[Records from a dataset]
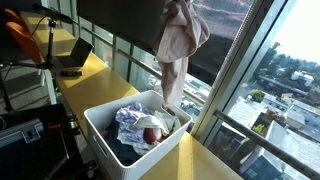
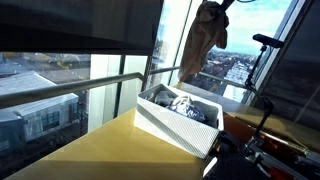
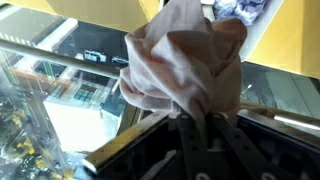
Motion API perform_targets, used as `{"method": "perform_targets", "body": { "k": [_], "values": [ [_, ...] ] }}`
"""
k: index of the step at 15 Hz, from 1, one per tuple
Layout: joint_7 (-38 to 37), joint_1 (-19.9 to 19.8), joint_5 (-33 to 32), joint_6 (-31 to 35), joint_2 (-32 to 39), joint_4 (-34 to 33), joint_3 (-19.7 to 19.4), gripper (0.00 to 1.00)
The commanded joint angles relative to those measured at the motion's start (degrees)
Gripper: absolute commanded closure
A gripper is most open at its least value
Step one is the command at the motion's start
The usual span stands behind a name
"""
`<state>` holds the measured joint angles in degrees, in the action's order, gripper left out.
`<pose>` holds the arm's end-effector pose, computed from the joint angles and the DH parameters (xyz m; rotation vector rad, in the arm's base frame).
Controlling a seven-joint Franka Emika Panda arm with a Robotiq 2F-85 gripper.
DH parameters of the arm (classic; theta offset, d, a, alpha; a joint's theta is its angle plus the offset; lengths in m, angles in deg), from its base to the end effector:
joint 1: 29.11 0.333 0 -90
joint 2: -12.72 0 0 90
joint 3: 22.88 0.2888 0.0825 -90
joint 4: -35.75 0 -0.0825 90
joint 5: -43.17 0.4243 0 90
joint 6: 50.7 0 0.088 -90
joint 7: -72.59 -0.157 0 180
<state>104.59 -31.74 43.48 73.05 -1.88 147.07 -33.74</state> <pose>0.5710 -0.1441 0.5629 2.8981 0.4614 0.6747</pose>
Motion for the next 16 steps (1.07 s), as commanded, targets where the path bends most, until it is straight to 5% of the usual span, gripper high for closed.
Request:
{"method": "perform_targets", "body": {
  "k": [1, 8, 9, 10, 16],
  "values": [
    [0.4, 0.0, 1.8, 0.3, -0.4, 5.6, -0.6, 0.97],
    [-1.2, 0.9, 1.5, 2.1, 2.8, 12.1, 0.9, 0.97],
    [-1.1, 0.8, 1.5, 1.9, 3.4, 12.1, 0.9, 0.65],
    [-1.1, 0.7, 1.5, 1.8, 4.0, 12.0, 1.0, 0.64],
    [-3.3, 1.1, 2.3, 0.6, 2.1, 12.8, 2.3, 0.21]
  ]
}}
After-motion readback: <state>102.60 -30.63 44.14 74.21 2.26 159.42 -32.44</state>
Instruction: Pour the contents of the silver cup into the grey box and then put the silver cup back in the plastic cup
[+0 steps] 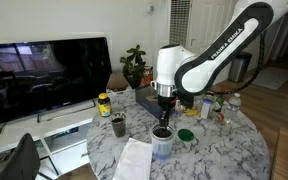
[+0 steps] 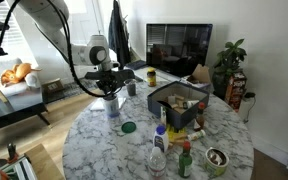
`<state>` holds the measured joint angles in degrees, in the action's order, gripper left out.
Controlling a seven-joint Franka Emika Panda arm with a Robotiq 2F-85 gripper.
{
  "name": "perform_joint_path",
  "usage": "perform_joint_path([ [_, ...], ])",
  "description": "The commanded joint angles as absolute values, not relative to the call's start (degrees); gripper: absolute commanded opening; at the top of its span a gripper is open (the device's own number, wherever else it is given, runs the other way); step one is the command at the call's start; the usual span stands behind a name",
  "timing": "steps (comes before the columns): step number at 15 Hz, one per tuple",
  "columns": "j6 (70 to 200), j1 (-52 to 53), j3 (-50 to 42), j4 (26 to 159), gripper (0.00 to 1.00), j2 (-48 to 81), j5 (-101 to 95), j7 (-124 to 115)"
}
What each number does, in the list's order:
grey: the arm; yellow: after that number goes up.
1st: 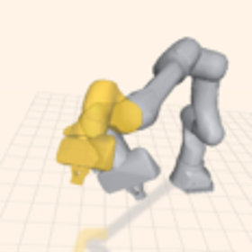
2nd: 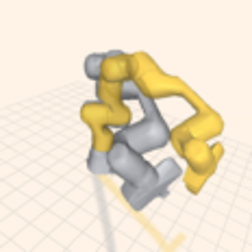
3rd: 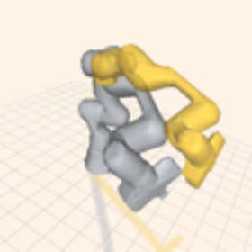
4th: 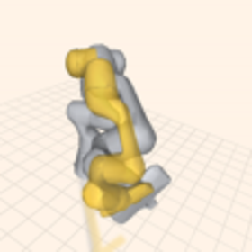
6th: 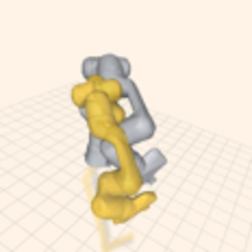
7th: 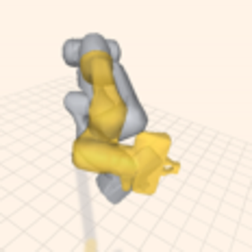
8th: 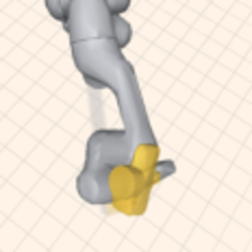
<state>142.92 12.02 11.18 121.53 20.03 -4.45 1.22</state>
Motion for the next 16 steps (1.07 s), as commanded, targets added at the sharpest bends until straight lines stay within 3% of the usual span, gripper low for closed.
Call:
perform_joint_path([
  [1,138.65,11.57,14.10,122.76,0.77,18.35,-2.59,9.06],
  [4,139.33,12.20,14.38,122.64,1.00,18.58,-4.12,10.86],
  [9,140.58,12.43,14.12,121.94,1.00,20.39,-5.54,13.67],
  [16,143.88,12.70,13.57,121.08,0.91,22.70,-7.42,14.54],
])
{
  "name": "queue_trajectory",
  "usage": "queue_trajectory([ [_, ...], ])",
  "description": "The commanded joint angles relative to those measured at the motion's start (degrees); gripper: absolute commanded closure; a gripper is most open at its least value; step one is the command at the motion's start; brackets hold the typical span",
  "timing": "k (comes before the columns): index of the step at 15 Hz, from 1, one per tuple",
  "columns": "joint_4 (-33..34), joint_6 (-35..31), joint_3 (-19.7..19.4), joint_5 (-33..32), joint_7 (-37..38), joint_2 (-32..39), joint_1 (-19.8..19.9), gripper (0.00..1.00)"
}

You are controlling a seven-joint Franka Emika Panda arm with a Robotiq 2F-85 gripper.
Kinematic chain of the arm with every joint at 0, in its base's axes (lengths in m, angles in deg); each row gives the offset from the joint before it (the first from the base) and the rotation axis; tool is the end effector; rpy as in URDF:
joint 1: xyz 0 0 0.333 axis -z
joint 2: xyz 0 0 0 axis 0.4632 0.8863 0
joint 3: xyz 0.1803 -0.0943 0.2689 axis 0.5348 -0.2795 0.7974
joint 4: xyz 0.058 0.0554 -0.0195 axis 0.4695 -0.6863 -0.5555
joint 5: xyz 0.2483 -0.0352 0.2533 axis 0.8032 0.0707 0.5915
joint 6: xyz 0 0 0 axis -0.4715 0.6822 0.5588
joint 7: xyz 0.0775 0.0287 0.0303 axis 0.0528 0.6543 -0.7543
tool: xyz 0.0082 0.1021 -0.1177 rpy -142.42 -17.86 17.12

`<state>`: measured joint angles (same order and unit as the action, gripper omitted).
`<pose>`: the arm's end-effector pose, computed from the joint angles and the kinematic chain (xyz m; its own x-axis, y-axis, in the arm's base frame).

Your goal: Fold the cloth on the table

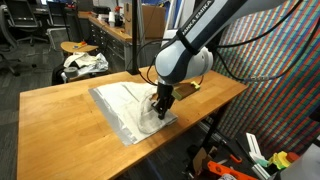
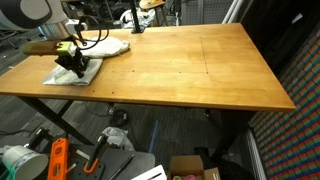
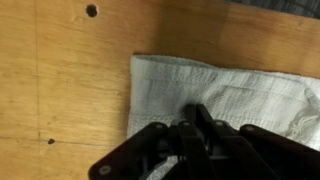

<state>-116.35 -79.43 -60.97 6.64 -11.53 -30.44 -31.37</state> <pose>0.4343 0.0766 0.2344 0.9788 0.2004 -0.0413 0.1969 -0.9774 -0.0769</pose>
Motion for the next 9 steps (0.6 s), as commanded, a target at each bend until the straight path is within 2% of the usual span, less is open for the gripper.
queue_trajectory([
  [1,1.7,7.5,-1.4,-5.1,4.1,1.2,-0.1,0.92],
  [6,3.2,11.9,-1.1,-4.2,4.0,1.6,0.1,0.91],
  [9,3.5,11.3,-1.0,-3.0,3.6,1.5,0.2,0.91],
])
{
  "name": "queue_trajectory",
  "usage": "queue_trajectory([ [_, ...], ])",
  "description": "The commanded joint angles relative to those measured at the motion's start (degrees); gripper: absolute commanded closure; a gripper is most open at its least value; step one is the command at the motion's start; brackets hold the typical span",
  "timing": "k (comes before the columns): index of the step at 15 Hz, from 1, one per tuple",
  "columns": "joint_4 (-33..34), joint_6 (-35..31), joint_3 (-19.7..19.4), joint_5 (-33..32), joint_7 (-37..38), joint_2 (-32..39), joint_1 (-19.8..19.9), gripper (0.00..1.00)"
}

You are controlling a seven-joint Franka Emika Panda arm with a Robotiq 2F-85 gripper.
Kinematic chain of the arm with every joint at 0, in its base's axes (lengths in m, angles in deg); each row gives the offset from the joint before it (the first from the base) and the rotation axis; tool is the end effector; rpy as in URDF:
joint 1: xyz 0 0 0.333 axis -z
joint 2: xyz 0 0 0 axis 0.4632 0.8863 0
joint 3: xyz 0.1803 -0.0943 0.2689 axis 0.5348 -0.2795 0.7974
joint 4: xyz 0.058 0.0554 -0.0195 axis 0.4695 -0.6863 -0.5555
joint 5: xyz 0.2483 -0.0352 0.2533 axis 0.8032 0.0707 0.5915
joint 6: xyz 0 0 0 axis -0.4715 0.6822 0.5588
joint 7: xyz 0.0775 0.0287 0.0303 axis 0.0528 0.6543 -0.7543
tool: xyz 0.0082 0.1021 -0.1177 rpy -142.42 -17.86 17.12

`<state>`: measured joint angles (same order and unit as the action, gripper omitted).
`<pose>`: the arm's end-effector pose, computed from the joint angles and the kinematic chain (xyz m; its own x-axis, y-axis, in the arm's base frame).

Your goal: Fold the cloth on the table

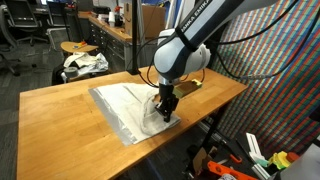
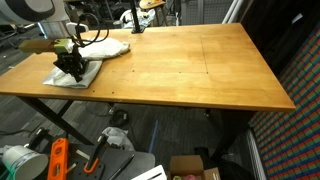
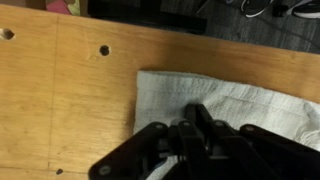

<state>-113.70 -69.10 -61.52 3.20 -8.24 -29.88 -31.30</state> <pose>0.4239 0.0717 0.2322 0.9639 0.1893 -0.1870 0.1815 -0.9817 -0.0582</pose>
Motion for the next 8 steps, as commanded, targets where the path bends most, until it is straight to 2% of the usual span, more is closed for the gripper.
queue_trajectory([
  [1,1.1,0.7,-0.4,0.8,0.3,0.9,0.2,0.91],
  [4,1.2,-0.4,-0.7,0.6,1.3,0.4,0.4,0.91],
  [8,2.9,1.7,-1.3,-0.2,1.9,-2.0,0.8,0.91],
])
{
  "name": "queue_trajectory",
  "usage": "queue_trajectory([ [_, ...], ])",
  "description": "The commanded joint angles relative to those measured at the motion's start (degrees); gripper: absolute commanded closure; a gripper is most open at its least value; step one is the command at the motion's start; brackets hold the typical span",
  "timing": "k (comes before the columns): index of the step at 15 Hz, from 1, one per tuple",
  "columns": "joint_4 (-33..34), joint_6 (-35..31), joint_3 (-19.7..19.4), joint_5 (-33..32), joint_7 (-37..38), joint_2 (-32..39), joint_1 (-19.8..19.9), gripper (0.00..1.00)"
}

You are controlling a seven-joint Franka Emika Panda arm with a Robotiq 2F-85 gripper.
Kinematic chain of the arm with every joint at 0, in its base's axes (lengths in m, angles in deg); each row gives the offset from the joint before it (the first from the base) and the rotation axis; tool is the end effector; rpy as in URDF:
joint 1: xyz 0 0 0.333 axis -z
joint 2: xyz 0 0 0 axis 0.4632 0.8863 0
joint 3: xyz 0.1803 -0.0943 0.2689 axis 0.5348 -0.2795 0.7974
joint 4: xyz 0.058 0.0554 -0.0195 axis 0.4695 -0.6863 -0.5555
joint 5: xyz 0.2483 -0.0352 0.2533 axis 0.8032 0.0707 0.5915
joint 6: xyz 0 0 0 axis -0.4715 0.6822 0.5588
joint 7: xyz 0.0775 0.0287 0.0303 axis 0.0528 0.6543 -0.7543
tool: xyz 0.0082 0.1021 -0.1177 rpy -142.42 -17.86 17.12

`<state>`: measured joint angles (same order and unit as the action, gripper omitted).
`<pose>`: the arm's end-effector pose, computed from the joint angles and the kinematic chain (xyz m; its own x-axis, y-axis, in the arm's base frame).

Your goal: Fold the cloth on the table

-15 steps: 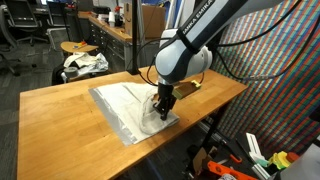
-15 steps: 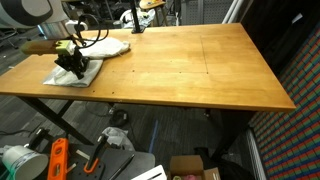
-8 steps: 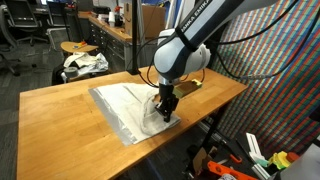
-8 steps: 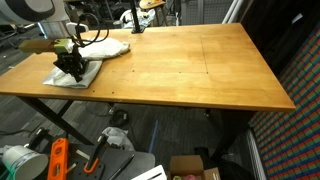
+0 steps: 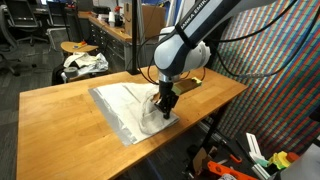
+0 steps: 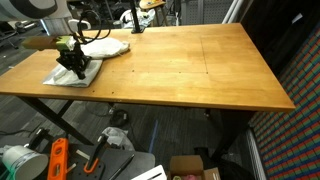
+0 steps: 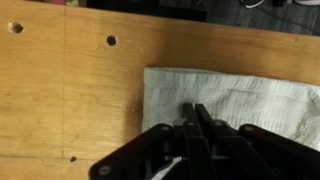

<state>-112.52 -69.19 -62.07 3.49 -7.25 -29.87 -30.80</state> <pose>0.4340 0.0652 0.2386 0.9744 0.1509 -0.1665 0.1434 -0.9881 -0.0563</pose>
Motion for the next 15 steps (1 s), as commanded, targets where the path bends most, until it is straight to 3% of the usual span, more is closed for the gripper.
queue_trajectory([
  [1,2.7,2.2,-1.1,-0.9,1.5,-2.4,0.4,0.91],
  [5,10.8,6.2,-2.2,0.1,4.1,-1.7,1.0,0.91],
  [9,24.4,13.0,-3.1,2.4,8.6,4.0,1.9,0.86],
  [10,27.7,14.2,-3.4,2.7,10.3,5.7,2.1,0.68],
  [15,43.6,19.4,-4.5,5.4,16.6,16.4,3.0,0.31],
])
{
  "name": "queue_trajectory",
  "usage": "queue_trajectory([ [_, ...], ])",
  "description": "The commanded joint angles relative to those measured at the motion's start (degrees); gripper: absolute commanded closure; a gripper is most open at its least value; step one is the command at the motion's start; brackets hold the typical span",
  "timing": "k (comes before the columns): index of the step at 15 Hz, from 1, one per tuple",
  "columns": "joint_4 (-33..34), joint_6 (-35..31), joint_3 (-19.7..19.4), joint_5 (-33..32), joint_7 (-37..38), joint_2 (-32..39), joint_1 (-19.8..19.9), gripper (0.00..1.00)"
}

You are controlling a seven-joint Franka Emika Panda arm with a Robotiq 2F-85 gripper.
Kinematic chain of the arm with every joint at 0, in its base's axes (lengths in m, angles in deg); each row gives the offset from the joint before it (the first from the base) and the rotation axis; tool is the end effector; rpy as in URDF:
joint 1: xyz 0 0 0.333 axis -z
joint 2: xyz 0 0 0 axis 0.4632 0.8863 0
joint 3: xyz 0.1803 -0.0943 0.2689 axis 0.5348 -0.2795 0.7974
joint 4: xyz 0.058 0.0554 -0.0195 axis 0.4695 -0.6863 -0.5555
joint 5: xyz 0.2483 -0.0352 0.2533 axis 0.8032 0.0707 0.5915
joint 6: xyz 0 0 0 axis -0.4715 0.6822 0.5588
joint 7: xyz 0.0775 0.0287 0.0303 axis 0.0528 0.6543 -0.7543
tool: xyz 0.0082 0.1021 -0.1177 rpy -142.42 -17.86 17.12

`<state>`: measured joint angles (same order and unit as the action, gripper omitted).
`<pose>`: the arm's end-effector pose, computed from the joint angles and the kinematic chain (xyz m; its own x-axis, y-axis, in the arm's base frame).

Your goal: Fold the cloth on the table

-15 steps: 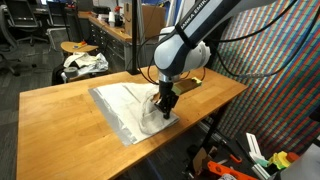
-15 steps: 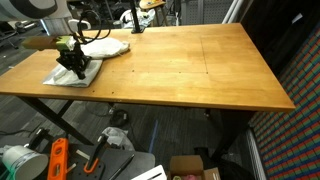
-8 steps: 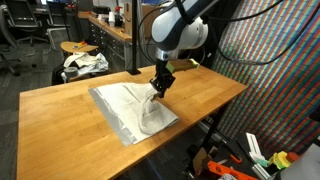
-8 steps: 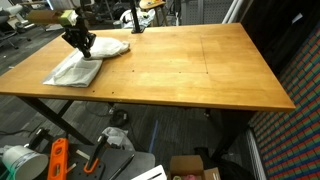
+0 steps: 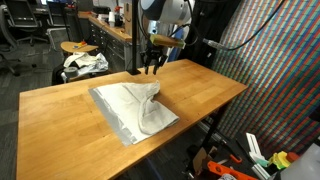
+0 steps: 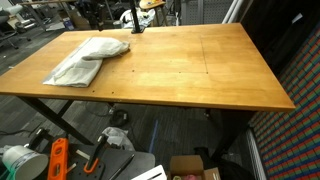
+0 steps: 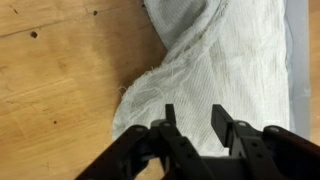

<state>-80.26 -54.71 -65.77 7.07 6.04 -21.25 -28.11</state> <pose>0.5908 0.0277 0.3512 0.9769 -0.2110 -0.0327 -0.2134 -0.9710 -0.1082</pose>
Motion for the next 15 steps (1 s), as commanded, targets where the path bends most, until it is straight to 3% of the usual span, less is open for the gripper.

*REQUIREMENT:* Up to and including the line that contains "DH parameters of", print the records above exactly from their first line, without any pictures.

*EXPECTED OUTPUT:*
Motion API perform_targets, used as `{"method": "perform_targets", "body": { "k": [_], "values": [ [_, ...] ] }}`
"""
k: index of the step at 15 Hz, from 1, one per tuple
Layout: joint_7 (-38 to 37), joint_1 (-19.9 to 19.8), joint_5 (-33 to 32), joint_6 (-31 to 35), joint_2 (-32 to 39), joint_4 (-34 to 33), joint_3 (-19.7 to 19.4), gripper (0.00 to 1.00)
The commanded joint angles relative to those measured at the motion's start (degrees)
Gripper: absolute commanded closure
A gripper is most open at its least value
Step one is the command at the motion's start
The usual span stands behind a name
"""
`<state>` holds the measured joint angles in degrees, in the action's order, gripper left out.
`<pose>` holds the arm's end-effector pose, computed from the joint angles and the DH parameters (xyz m; rotation vector rad, in the arm's base frame).
Controlling a seven-joint Franka Emika Panda arm with a Robotiq 2F-85 gripper.
DH parameters of the arm (classic; theta offset, d, a, alpha; a joint's theta is its angle plus the offset; lengths in m, angles in deg), from its base to the end effector:

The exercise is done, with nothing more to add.